А после исчезли заботы и страхи, не стало деревни, идущих неведомо где бандитов, тревог и опасений. Даже само время растворилось, утратило смысл в объятиях обычной сельской девушки, чье имя Гаваль так и не догадался спросить (пока это имело хоть какое-то значение).
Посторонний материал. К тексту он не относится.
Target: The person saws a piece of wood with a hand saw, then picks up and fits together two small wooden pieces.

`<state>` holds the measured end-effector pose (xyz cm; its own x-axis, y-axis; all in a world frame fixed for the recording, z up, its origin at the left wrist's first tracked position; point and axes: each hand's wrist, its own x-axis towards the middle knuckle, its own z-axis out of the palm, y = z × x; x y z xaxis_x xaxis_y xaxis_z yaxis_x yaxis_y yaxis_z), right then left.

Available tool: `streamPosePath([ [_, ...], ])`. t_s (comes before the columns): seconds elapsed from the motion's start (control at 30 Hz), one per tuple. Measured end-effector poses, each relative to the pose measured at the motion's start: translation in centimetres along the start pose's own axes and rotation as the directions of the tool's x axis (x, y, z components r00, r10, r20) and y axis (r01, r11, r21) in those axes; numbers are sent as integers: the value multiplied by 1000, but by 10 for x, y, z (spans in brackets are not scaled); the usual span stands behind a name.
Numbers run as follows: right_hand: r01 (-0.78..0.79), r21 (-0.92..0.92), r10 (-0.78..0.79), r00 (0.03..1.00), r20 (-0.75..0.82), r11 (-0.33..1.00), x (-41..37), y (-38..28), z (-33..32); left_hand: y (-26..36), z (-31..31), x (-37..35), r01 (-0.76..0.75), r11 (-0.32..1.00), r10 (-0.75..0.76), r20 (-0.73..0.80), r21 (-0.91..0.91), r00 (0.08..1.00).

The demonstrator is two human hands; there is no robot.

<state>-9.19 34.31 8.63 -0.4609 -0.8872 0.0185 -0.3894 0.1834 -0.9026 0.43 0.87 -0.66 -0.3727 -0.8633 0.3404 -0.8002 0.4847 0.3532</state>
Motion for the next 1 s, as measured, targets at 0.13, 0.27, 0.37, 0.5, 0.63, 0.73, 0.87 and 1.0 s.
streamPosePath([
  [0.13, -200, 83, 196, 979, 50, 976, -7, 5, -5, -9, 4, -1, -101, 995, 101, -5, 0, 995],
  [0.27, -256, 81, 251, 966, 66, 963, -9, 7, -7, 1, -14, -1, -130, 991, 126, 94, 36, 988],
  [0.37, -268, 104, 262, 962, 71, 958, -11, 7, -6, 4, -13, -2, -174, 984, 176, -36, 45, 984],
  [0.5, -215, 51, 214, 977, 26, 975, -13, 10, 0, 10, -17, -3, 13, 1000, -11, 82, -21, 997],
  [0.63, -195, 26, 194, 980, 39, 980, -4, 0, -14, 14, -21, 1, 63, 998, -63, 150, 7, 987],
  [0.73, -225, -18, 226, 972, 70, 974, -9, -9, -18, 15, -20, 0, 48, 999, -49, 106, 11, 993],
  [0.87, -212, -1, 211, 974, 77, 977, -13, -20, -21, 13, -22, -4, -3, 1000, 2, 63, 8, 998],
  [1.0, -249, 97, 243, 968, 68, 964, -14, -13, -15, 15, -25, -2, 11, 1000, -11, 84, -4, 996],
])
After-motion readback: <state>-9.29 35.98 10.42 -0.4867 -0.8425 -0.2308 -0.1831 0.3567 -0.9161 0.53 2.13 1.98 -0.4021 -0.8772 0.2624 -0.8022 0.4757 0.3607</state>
Над деревней разнесся громогласный вопль, больше похожий на завывание демонов ледяного ада:
Холод и зной, бедность и труд,
Голод терпят, от жажды мрут,
Грабят, насилуют, жгут —
Вот как военные люди живут!
Очевидно проснулся этот… как там его… Дьедонне, кажется. Судя по голосу, наемный барон пришел в себя очень бодрым, готовым к действию. И дурной вопль дернул Гаваля из почти медитативного полузабытья, будто из прогретой солнцем воды маленького чистого озерца.
Юноша лежал, чувствуя, как впилась в ягодицу торчащая ость из набивки тюфяка. Ощущение было неприятным настолько, чтобы досаждать, но при этом не настолько, чтобы предпринимать какие-то действия. Как жужжание комара в полусне. Правый бок менестреля грело живое тепло, с избытком уравновешивая колотье набивки. Гавалю хотелось, чтобы состояние расслабленной дремы не заканчивалось, чтобы всегда было так спокойно, темно, умиротворенно. Чтобы мир за тонкими стенами оставался где-то вдалеке и не вторгался в «здесь», «сейчас». Сердце все еще билось часто, резко, кровь струилась по жилам, будто весенняя река, питаемая талыми водами.